Nationally, law schools have seen fewer prospective students apply every year, and many of GW’s peer schools have shrunk their class sizes to match the lower demand.

GW increased the size of its first-year class last fall by more than 80 students, which came after the school accepted about 100 fewer students than usual in fall 2013.

Paul Campos, a law professor at the University of Colorado at Boulder and author of the book “Don’t Go to Law School (Unless),” said many professors across the country now working as professors have not practiced law for years.
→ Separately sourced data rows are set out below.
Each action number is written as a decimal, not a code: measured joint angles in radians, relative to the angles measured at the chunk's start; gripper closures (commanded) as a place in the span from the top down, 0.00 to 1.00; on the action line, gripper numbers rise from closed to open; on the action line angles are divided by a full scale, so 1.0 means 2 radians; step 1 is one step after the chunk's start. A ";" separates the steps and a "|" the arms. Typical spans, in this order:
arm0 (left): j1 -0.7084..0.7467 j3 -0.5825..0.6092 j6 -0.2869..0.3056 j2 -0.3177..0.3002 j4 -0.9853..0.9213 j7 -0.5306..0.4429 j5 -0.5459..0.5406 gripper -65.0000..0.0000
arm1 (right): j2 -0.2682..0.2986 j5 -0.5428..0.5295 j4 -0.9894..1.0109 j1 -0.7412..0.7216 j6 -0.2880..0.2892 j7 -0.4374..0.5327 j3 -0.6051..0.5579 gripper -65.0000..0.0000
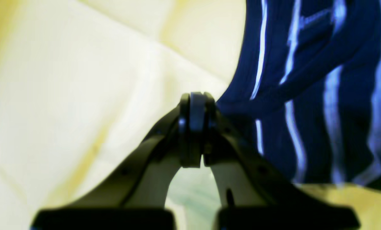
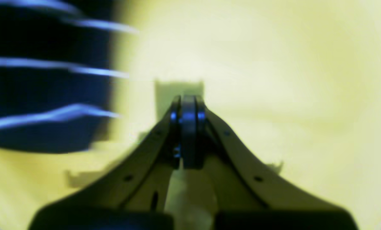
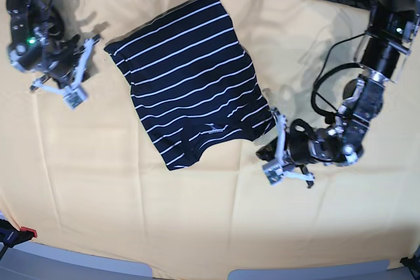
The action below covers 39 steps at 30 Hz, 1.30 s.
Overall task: Fold the T-shirt properly
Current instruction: 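Rotate and straighten the folded shirt with both grippers, then release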
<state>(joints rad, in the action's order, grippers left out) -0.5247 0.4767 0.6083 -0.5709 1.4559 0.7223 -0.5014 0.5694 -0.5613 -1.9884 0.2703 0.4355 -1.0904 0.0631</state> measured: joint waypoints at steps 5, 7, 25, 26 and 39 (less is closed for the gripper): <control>0.021 -0.019 0.044 -0.052 0.052 0.097 -0.178 0.00 | -0.003 -0.104 -0.004 0.023 0.054 0.004 0.044 0.00; 0.032 -0.021 0.042 -0.069 0.064 0.130 -0.213 0.00 | -0.004 -0.145 -0.004 0.029 0.090 0.003 0.043 0.00; 0.133 -0.023 0.038 -0.072 0.083 0.106 -0.107 0.00 | -0.059 -0.182 0.055 0.042 0.127 0.016 0.038 0.00; 0.133 -0.023 0.035 -0.072 0.083 0.105 -0.103 0.00 | -0.062 -0.183 0.055 0.049 0.127 0.013 0.033 0.00; 0.131 -0.023 0.035 -0.074 0.083 0.095 -0.085 0.00 | -0.069 -0.179 -0.019 0.134 0.127 -0.002 -0.030 0.00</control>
<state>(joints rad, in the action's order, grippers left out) -0.2623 0.4313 0.6773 -0.7185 1.6226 0.9115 -0.6716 0.4316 -0.9203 -2.0258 0.5373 0.6891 -1.0939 0.0032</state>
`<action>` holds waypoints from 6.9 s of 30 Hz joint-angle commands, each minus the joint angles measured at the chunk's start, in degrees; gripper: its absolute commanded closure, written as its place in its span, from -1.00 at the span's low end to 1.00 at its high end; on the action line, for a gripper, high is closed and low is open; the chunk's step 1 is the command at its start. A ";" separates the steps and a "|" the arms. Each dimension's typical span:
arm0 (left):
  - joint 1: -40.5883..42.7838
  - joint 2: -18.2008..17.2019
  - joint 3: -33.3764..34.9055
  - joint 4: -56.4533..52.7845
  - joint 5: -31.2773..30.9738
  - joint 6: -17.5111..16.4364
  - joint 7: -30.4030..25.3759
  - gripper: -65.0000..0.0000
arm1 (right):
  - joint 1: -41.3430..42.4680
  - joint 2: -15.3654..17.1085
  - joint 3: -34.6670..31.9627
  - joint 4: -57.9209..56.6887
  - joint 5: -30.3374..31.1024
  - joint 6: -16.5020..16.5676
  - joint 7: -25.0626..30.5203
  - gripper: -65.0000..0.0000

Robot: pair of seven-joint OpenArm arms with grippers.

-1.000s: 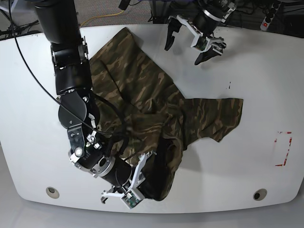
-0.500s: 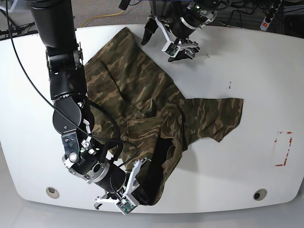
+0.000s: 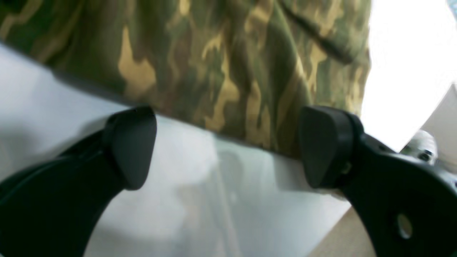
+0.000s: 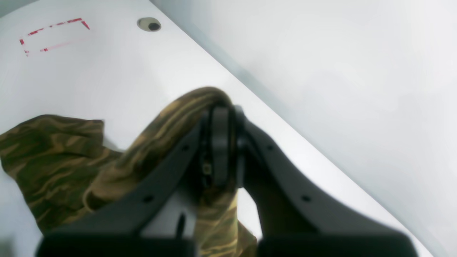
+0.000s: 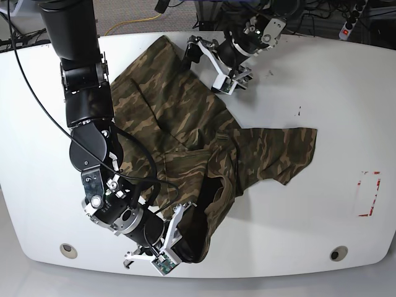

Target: Fold the T-shirt properly

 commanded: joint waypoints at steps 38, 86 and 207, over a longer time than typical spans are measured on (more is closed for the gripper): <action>-7.88 -4.63 -12.29 1.04 -5.51 0.74 8.85 1.00 | 6.94 2.91 7.23 -2.63 0.33 -0.54 1.99 1.00; -2.96 -43.67 -48.42 15.20 -30.12 0.39 11.93 1.00 | 21.18 11.18 18.48 -19.51 4.02 -0.28 -3.02 1.00; 9.97 -4.19 -59.50 12.82 25.00 -36.32 12.11 1.00 | -19.00 -9.22 14.61 -14.76 10.00 12.95 -19.82 -0.04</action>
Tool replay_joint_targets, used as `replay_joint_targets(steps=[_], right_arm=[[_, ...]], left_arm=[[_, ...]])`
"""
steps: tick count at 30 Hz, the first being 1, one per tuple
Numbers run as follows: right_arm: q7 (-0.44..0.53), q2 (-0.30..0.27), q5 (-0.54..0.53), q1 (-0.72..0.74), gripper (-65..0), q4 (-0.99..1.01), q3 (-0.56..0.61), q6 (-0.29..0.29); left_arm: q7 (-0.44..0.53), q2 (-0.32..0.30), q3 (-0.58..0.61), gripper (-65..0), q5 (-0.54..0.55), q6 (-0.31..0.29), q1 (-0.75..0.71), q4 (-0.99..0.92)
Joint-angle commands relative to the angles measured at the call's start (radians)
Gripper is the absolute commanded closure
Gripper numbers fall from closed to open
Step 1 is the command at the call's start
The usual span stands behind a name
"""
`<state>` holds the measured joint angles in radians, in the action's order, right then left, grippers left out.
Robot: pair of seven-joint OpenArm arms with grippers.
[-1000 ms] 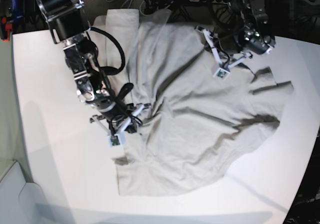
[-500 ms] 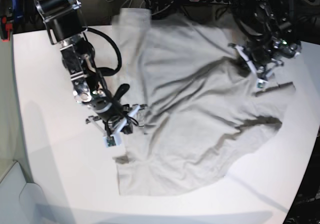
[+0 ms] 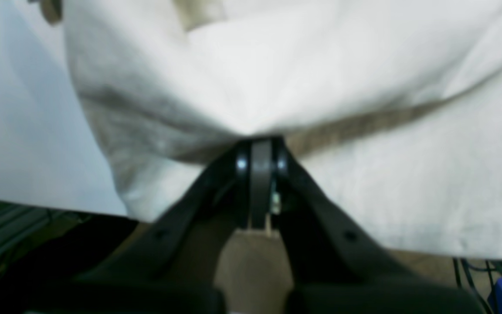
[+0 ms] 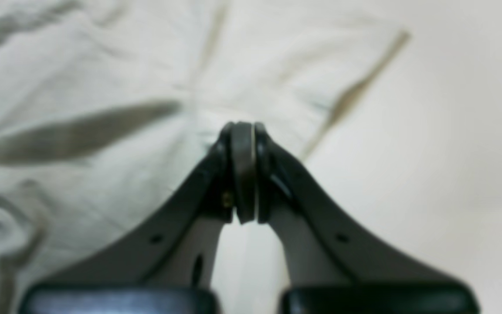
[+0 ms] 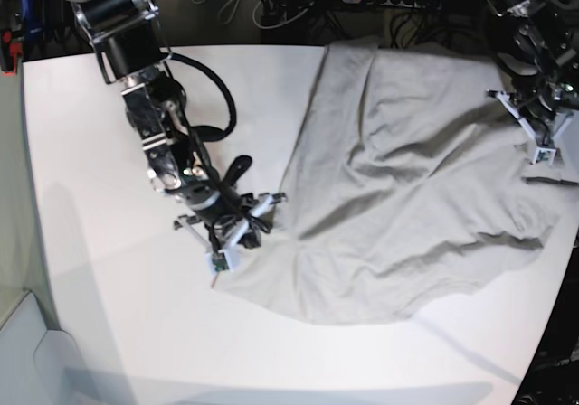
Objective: Layout the t-shirt on the table in an organized manner, then fold the t-shirt properly
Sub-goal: 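Pull the shirt apart with both grippers to spread it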
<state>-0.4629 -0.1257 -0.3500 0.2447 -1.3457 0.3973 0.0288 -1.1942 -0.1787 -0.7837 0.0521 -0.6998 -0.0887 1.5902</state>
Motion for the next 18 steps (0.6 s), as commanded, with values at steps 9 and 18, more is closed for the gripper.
replay_joint_targets(steps=[9, 18], right_arm=[[0.033, 0.136, 0.001, 0.230, -0.4, 0.314, 0.062, 0.007], [0.036, 0.211, 0.002, 0.373, -0.4, 0.636, 0.076, 0.001]], left_arm=[[-0.025, 0.011, -0.006, -0.1, 0.005, 0.002, 0.000, 0.040], [-0.082, 0.077, -0.006, -0.1, 0.005, 0.002, -0.050, 0.289]])
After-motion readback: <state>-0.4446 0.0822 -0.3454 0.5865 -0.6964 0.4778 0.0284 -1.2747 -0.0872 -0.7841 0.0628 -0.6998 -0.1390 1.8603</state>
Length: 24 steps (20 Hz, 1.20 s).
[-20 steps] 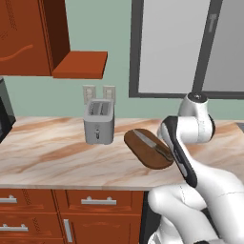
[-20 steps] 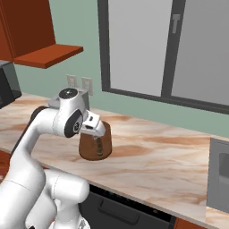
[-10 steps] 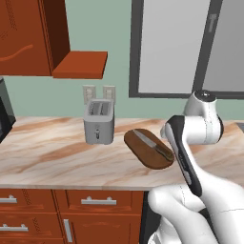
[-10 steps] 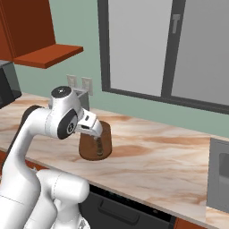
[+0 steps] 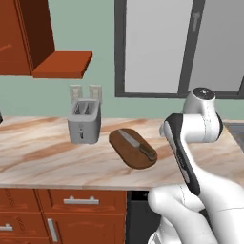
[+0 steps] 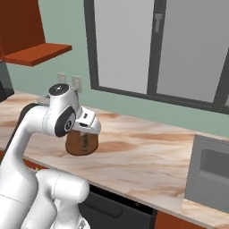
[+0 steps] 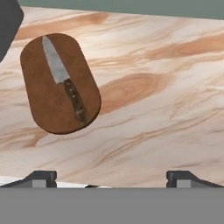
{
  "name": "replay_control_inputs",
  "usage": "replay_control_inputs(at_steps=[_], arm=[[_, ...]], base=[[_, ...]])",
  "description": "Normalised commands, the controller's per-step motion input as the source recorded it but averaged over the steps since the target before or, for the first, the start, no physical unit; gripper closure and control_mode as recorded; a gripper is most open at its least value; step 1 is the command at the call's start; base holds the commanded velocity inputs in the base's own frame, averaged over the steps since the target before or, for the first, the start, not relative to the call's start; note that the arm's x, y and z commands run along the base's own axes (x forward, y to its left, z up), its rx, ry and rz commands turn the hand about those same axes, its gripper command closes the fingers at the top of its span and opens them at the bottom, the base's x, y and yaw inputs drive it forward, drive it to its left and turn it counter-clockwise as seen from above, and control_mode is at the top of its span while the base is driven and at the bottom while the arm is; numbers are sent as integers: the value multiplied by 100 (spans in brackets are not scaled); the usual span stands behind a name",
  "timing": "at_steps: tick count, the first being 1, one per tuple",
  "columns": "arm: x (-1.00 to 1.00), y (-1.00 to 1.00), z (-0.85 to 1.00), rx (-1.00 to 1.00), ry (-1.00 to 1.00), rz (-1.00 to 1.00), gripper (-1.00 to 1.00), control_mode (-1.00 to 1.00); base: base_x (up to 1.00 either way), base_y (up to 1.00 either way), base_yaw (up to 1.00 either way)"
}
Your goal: Pick up the knife from the drawer and place it on the cutting board. Then place the meat from the plate to the cutting board.
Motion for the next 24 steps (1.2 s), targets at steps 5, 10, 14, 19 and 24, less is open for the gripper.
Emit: replay_control_inputs(at_steps=[5,10,14,19,24], arm=[[0,0,0,0,0,0,-100,100],[0,0,0,0,0,0,-100,100],[0,0,0,0,0,0,-100,100],[0,0,0,0,0,0,-100,100],[0,0,0,0,0,0,-100,100]], base=[[-25,-100,-2],[-42,-100,-5],[-44,-100,-7],[-22,-100,-11],[-19,-100,-13]])
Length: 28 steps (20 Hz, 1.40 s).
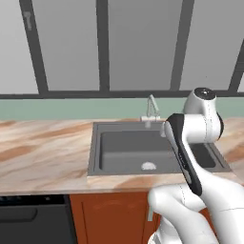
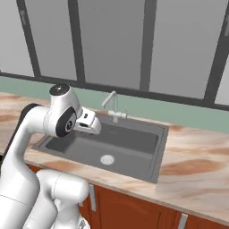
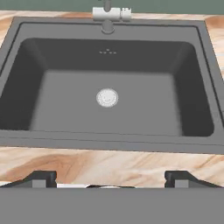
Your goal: Pick up the knife from the drawer and place it on the cutting board. Then place the meat from the plate to the cutting board.
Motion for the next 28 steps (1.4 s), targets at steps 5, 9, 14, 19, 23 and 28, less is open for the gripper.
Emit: replay_control_inputs(at_steps=[5,9,14,19,23,28], arm=[[0,0,0,0,0,0,-100,100],[0,0,0,0,0,0,-100,100],[0,0,0,0,0,0,-100,100],[0,0,0,0,0,0,-100,100],[0,0,0,0,0,0,-100,100],[0,0,0,0,0,0,-100,100]], base=[[-8,-100,-7],[0,-100,-4],[0,-100,-13],[10,-100,-12],[4,-78,-6],[33,-7,-15]])
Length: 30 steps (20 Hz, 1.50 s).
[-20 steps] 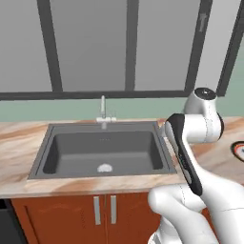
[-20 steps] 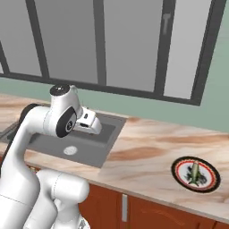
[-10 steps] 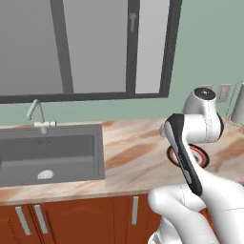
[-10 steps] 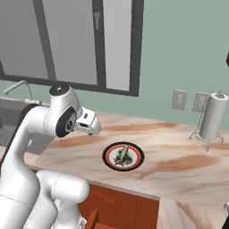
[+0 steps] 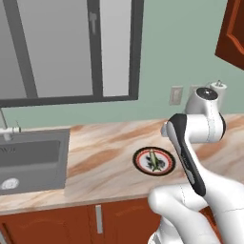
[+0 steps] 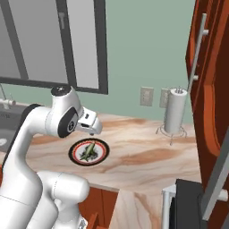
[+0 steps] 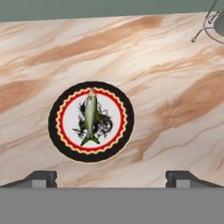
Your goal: Pick up the knife from the drawer and place it on the cutting board. Then place the meat from the plate to the cutting board.
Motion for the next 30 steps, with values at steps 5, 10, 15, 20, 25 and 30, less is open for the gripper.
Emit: replay_control_inputs(at_steps=[5,10,15,20,25,30], arm=[[0,0,0,0,0,0,-100,100],[0,0,0,0,0,0,-100,100],[0,0,0,0,0,0,-100,100],[0,0,0,0,0,0,-100,100],[0,0,0,0,0,0,-100,100],[16,0,-12,0,3,-1,-100,-100]], base=[[44,68,-9],[25,11,0],[22,18,-2],[19,38,-18],[20,32,-20],[11,7,-6]])
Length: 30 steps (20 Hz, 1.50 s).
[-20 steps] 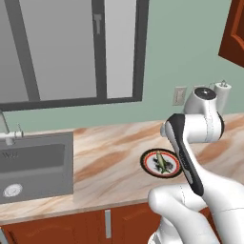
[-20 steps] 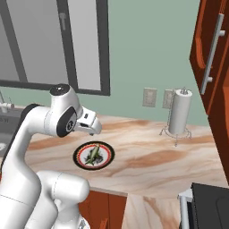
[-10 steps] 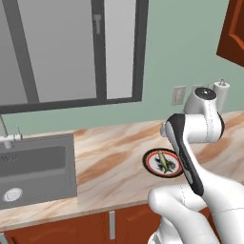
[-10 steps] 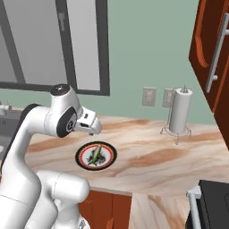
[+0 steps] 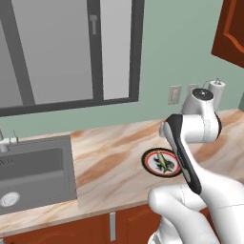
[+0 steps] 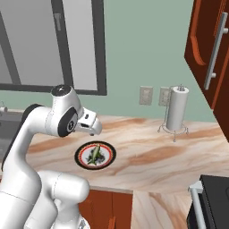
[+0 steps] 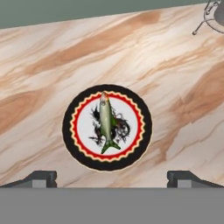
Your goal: Pick up the knife from the drawer and place it on the cutting board. Then place the meat from the plate to the cutting board.
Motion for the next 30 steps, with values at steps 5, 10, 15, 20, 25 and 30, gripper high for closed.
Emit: replay_control_inputs(at_steps=[5,10,15,20,25,30], arm=[[28,0,-13,0,5,0,-100,-100],[9,1,-22,0,5,3,-100,-100],[0,0,-19,0,3,1,-100,-100],[1,0,-23,0,3,0,-100,-100],[0,0,-26,0,3,0,-100,-100],[0,0,-24,2,0,0,-100,-100]], base=[[0,0,0],[0,0,0],[0,0,0],[0,0,0],[0,0,0],[0,0,0]])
That can limit the kind of knowledge they can pass on to students, and is one area GW hopes to strengthen.

“We need to help new students to make adjustments from college to being a professional lawyer, because there’s a whole set of professional skills that are important to the practice of law,” Trangsrud said.

As the committee starts working with Morant, it will consider some of the programs he led at his previous school. For the last seven years, Morant served as dean of the Wake Forest University School of Law, which offers courses in specific areas of law to students who only want a taste of legal education.

Courses could include business, contract or human resources law. Campos said many schools, typically outside the nation’s circle of elite institutions, are launching similar programs to make up for the loss of revenue as enrollment continues to fall.

“These lower-ranked schools are wondering how they are going to survive. If you’re under pressure, you’re much more likely to figure out how to do something different,” Campos said.

Several professors have said in the last year that the school wants to emphasize its status as one of the five largest law schools in the country.

While the school increased its class size this year, it saw the average LSAT score drop by two points. The school’s acceptance rate rose to 42 percent, and its yield rate – the number of students who accepted offers of admission – fell to 16.7 percent.

Trangsrud said the committee is looking to be cost conscious as they revamp some of the school’s programs. Updates such as offering more hands-on experience can be cost neutral, he said. But other ideas like increasing the number of students in the Pathways to Practice program, which pays students to work unpaid jobs or internships after graduation, will require more spending.

The school has historically spent about $3 million annually on the Pathways to Practice program, which raises the number of students the University can report as employed to the American Bar Association each year.

John Banzhaf, who began teaching at the law school in 1968, said preparation for accreditation is one way the school can start internal conversations about how to improve.

“Our law school, like any other law school is always planning something,” he said.

This post was updated to reflect the following corrections:
The Hatchet incorrectly reported that the law school’s strategic planning committee was making the plan for its accreditation review. It actually hopes to finish its work by the time of the review, though the two are not related. Due to an editing error, the Hatchet incorrectly spelt Roger Trangsrud’s name and ranked the GW Law School as No. 21 on the U.S. News and World Report’s list. It is actually tied for No. 20. We regret these errors.